### Exercise requirements
Leave the images out and write out each entry exactly as shown.

********

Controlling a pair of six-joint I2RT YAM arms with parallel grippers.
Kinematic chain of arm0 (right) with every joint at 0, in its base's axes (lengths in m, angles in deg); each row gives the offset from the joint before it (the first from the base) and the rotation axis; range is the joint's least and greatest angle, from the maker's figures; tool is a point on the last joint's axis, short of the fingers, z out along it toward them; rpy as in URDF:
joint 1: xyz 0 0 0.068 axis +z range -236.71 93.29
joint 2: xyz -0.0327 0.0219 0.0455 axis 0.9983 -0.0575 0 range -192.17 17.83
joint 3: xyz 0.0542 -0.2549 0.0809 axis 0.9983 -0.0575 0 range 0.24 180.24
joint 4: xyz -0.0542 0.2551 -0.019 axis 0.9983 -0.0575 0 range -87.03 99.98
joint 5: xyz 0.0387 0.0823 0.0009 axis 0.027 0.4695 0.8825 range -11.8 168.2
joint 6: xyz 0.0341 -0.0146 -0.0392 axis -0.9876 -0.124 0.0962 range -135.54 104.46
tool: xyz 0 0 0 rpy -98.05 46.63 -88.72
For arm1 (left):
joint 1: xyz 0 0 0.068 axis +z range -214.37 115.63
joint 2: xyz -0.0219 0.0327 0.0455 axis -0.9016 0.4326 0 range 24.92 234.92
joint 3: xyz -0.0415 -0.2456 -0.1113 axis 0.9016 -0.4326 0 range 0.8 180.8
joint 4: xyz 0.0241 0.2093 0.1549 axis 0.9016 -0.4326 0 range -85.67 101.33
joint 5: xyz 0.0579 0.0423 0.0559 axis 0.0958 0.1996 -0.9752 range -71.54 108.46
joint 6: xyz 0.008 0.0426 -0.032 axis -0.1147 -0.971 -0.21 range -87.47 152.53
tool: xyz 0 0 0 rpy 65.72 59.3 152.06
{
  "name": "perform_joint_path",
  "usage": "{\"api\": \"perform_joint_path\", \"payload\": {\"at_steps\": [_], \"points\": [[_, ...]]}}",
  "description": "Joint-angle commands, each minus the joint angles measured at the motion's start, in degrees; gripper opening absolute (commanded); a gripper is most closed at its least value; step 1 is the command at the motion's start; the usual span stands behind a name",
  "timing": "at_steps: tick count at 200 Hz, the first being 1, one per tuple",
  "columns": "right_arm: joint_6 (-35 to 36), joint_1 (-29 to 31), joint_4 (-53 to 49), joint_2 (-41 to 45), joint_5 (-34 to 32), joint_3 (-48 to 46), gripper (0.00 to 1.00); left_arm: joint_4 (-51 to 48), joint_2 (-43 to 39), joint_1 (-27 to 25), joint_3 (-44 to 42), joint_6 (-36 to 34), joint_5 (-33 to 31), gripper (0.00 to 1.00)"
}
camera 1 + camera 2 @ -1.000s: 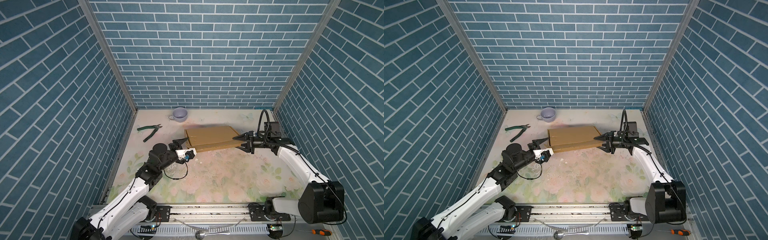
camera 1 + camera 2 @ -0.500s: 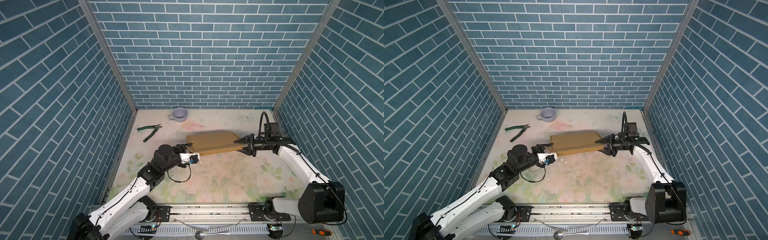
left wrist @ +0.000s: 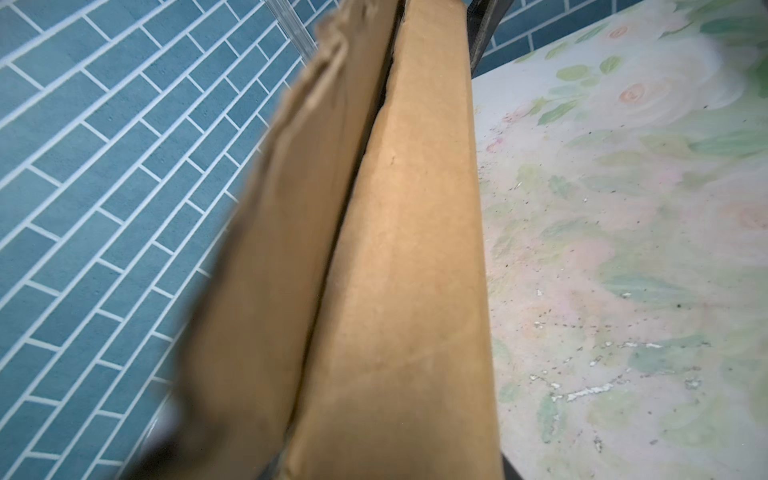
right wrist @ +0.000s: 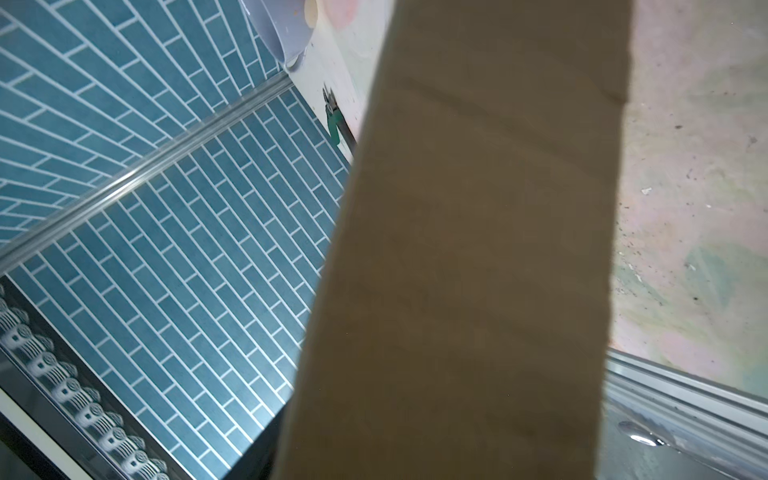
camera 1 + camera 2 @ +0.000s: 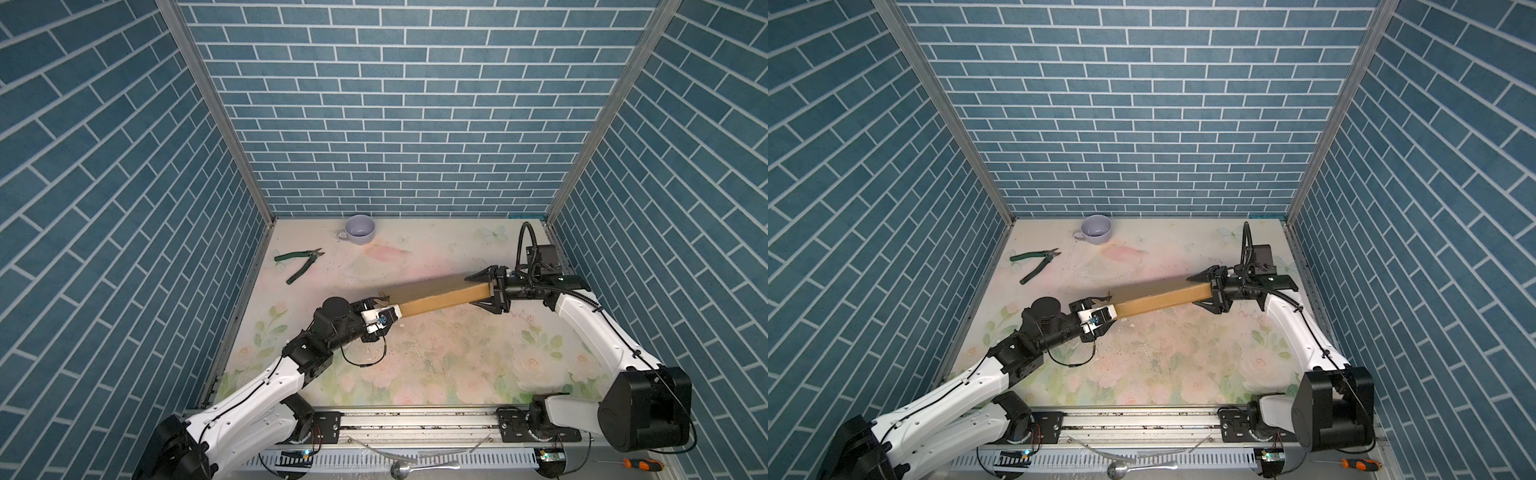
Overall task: Fold the paper box
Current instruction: 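Lift the box onto its long edge with the right gripper while the left grips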
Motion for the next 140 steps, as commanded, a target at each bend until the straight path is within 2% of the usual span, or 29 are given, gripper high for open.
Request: {"api": "perform_joint_path", "payload": {"at_steps": [1,23,45,63,81,89,106,121,140], "points": [[1.01,-0.62,3.21,1.84,1.23,-0.91,0.72,1.80,-0.68,0.67,0.92,6.92,6.94,0.22],[2.44,-3.53,3.56,2.36,1.47,-0.14,0.74,-2.13,-0.41,5.02,2.47,10.72,10.77,0.22],[6.66,-6.35,0.82,2.48,1.69,2.81,0.75,-6.85,1.66,9.61,4.63,10.82,16.92,0.22],[15.31,-7.83,-6.58,2.24,0.40,6.97,0.75,-9.67,3.88,12.84,6.37,9.33,20.54,0.22],[24.48,-9.26,-14.59,2.08,-1.30,11.86,0.73,-13.97,5.71,14.06,8.52,4.88,21.01,0.20],[29.15,-9.76,-18.70,2.34,-4.34,14.18,0.72,-16.40,6.91,14.58,9.85,3.26,21.45,0.20],[38.99,-9.83,-27.26,2.73,-16.15,18.49,0.70,-18.77,10.58,16.82,12.27,1.90,24.27,0.16],[44.35,-9.84,-29.68,3.38,-21.74,19.80,0.68,-18.99,13.23,17.63,13.07,0.34,25.42,0.12],[49.97,-8.41,-30.34,4.70,-29.79,20.73,0.67,-24.37,16.29,17.64,15.96,-3.63,25.58,0.10]]}}
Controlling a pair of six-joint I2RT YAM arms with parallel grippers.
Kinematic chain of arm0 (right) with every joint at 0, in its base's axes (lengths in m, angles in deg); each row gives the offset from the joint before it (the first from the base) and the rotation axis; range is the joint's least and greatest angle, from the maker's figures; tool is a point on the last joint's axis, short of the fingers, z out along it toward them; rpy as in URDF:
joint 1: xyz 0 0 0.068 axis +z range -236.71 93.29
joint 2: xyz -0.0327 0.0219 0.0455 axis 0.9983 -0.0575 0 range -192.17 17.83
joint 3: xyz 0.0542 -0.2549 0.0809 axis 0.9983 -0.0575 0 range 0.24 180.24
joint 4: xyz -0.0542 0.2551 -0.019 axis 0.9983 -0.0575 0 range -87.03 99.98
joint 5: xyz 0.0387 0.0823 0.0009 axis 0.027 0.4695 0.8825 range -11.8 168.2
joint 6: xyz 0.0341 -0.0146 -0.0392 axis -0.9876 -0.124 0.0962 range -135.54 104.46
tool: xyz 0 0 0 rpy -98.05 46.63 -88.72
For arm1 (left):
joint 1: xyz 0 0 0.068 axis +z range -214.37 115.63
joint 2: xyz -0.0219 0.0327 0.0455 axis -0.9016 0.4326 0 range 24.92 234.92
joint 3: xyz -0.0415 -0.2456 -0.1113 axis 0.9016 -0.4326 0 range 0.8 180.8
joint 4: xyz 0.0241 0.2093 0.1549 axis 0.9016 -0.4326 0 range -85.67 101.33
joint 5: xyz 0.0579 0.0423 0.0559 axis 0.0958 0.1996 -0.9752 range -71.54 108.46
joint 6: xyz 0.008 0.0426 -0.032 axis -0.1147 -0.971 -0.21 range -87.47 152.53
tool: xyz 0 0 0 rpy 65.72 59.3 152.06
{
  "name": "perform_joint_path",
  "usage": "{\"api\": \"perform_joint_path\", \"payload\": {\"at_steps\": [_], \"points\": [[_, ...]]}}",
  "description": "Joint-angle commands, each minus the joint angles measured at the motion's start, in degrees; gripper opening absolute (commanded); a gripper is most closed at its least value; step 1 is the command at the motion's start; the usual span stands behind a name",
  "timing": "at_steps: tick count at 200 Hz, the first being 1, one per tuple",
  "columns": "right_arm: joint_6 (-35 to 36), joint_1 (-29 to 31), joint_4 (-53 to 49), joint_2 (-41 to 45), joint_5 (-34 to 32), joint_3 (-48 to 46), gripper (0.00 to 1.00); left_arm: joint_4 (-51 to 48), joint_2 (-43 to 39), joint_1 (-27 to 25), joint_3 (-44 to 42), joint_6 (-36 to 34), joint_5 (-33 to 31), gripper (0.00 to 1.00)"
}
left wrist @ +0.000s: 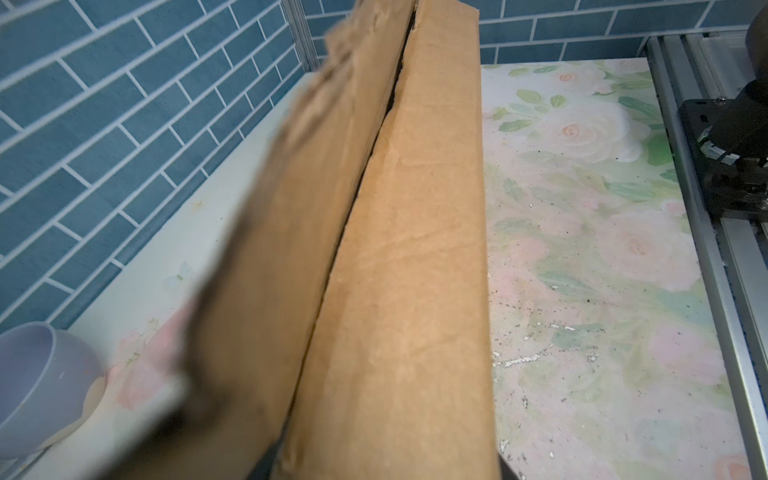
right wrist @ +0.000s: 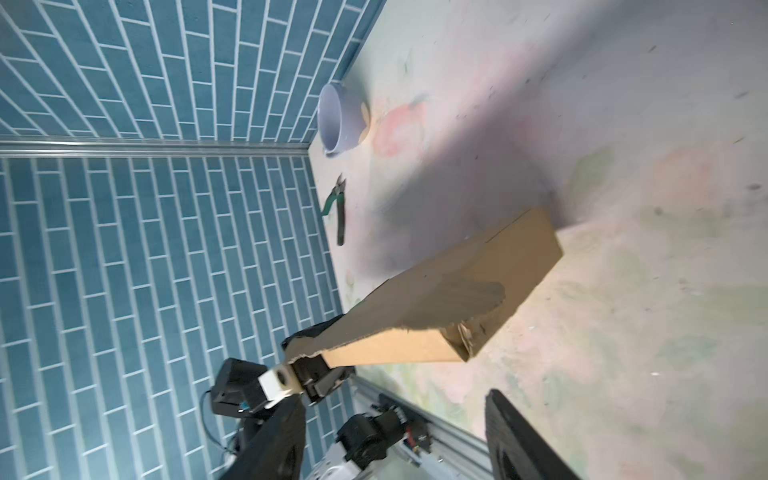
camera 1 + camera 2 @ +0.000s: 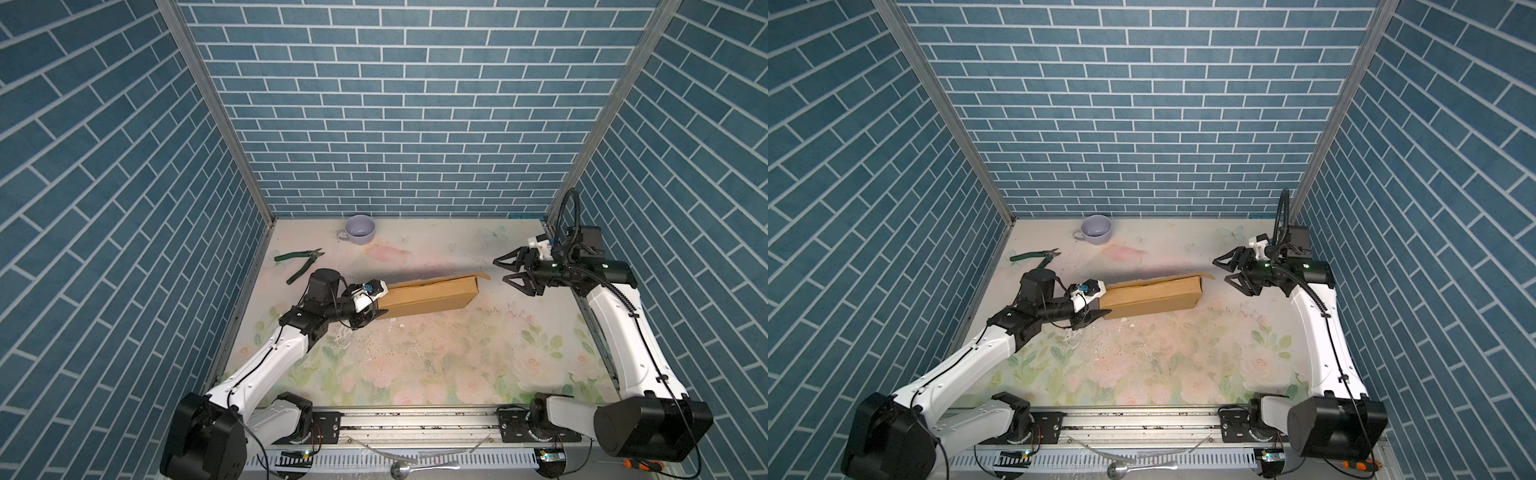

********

### Problem solution
Controlling a pair of six-joint I2RT YAM arms with parallel grippers.
Kinematic chain of arm0 (right) with every joint at 0, in its base's axes (lengths in m, angles in deg); each row gives the offset from the joint before it (the first from the base) and the rotation axis; range is the joint's least and greatest angle, from the maker's figures; tool is a point on the last joint's axis, short of the fingers, z out along it toward them; rpy as in URDF:
joint 1: xyz 0 0 0.068 axis +z range -236.71 93.29
joint 2: xyz -0.0327 0.0219 0.0455 axis 0.9983 -0.0575 0 range -192.17 17.83
joint 3: xyz 0.0542 -0.2549 0.0809 axis 0.9983 -0.0575 0 range 0.24 180.24
joint 4: xyz -0.0542 0.2551 -0.019 axis 0.9983 -0.0575 0 range -87.03 99.98
joint 5: xyz 0.0387 0.0823 0.0009 axis 0.027 0.4695 0.8825 range -11.8 168.2
joint 6: xyz 0.0341 -0.0146 -0.0392 axis -0.9876 -0.124 0.0962 range -135.54 104.46
tool: xyz 0 0 0 rpy -98.05 46.63 -88.72
For arm1 (left):
joint 1: xyz 0 0 0.068 axis +z range -214.37 115.63
joint 2: xyz -0.0219 0.0327 0.0455 axis -0.9016 0.4326 0 range 24.92 234.92
joint 3: xyz -0.0415 -0.2456 -0.1113 axis 0.9016 -0.4326 0 range 0.8 180.8
joint 4: xyz 0.0241 0.2093 0.1549 axis 0.9016 -0.4326 0 range -85.67 101.33
joint 5: xyz 0.0579 0.0423 0.0559 axis 0.0958 0.1996 -0.9752 range -71.54 108.46
joint 6: xyz 0.008 0.0426 -0.032 axis -0.1147 -0.971 -0.21 range -87.47 152.53
tool: xyz 0 0 0 rpy 65.72 59.3 152.06
{
  "name": "perform_joint_path",
  "usage": "{\"api\": \"perform_joint_path\", \"payload\": {\"at_steps\": [_], \"points\": [[_, ...]]}}",
  "description": "Joint-angle commands, each minus the joint angles measured at the motion's start, in degrees; gripper opening absolute (commanded); a gripper is most closed at its least value; step 1 is the command at the motion's start; the usual span stands behind a name",
  "timing": "at_steps: tick count at 200 Hz, the first being 1, one per tuple",
  "columns": "right_arm: joint_6 (-35 to 36), joint_1 (-29 to 31), joint_4 (-53 to 49), joint_2 (-41 to 45), joint_5 (-34 to 32), joint_3 (-48 to 46), gripper (0.00 to 1.00); left_arm: joint_4 (-51 to 48), joint_2 (-43 to 39), joint_1 (-27 to 25), joint_3 (-44 to 42), joint_6 (-36 to 34), joint_5 (-33 to 31), gripper (0.00 to 1.00)"
}
camera 1 + camera 2 @ -1.000s: 
camera 1 + camera 2 @ -0.500s: 
left wrist @ +0.000s: 
right wrist @ +0.000s: 
camera 1 + camera 2 @ +0.000s: 
Overall task: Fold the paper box
Current instruction: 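Lift the box onto its long edge with the right gripper while the left grips
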Motion for the next 140 steps, as commanded, a target at each bend until the straight path is within 2% of the usual span, or 29 are given, gripper high for open.
Request: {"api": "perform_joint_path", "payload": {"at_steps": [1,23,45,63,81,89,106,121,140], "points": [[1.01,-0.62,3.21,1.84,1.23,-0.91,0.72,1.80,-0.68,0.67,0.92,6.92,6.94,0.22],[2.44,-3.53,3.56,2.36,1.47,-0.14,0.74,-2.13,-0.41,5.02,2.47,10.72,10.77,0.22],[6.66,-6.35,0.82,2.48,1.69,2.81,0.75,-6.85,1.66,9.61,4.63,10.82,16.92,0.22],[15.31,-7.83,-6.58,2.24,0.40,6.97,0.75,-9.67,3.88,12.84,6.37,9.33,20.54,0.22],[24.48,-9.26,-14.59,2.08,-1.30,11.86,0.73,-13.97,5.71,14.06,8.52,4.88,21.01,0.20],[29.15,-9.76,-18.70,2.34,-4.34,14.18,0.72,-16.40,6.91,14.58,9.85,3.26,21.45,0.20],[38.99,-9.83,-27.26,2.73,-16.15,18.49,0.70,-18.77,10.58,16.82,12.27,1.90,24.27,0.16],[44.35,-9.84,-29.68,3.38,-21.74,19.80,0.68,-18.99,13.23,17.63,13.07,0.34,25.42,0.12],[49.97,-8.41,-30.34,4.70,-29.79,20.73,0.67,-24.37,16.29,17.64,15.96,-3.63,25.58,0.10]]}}
Controlling a pair of six-joint I2RT YAM arms with parallel grippers.
Kinematic chain of arm0 (right) with every joint at 0, in its base's axes (lengths in m, angles in deg); each row gives the offset from the joint before it (the first from the base) and the rotation axis; range is the joint's least and greatest angle, from the maker's figures; tool is a point on the last joint's axis, short of the fingers, z out along it toward them; rpy as in URDF:
joint 1: xyz 0 0 0.068 axis +z range -236.71 93.29
joint 2: xyz -0.0327 0.0219 0.0455 axis 0.9983 -0.0575 0 range -192.17 17.83
joint 3: xyz 0.0542 -0.2549 0.0809 axis 0.9983 -0.0575 0 range 0.24 180.24
joint 4: xyz -0.0542 0.2551 -0.019 axis 0.9983 -0.0575 0 range -87.03 99.98
joint 5: xyz 0.0387 0.0823 0.0009 axis 0.027 0.4695 0.8825 range -11.8 168.2
joint 6: xyz 0.0341 -0.0146 -0.0392 axis -0.9876 -0.124 0.0962 range -135.54 104.46
tool: xyz 0 0 0 rpy -98.05 46.63 -88.72
For arm1 (left):
joint 1: xyz 0 0 0.068 axis +z range -214.37 115.63
joint 2: xyz -0.0219 0.0327 0.0455 axis -0.9016 0.4326 0 range 24.92 234.92
joint 3: xyz -0.0415 -0.2456 -0.1113 axis 0.9016 -0.4326 0 range 0.8 180.8
joint 4: xyz 0.0241 0.2093 0.1549 axis 0.9016 -0.4326 0 range -85.67 101.33
joint 5: xyz 0.0579 0.0423 0.0559 axis 0.0958 0.1996 -0.9752 range -71.54 108.46
joint 6: xyz 0.008 0.0426 -0.032 axis -0.1147 -0.971 -0.21 range -87.47 152.53
tool: xyz 0 0 0 rpy 65.72 59.3 152.06
{
  "name": "perform_joint_path",
  "usage": "{\"api\": \"perform_joint_path\", \"payload\": {\"at_steps\": [_], \"points\": [[_, ...]]}}",
  "description": "Joint-angle commands, each minus the joint angles measured at the motion's start, in degrees; gripper opening absolute (commanded); a gripper is most closed at its least value; step 1 is the command at the motion's start; the usual span stands behind a name",
  "timing": "at_steps: tick count at 200 Hz, the first being 1, one per tuple",
  "columns": "right_arm: joint_6 (-35 to 36), joint_1 (-29 to 31), joint_4 (-53 to 49), joint_2 (-41 to 45), joint_5 (-34 to 32), joint_3 (-48 to 46), gripper (0.00 to 1.00); left_arm: joint_4 (-51 to 48), joint_2 (-43 to 39), joint_1 (-27 to 25), joint_3 (-44 to 42), joint_6 (-36 to 34), joint_5 (-33 to 31), gripper (0.00 to 1.00)"
}
left wrist @ +0.000s: 
right wrist @ +0.000s: 
camera 1 + camera 2 @ +0.000s: 

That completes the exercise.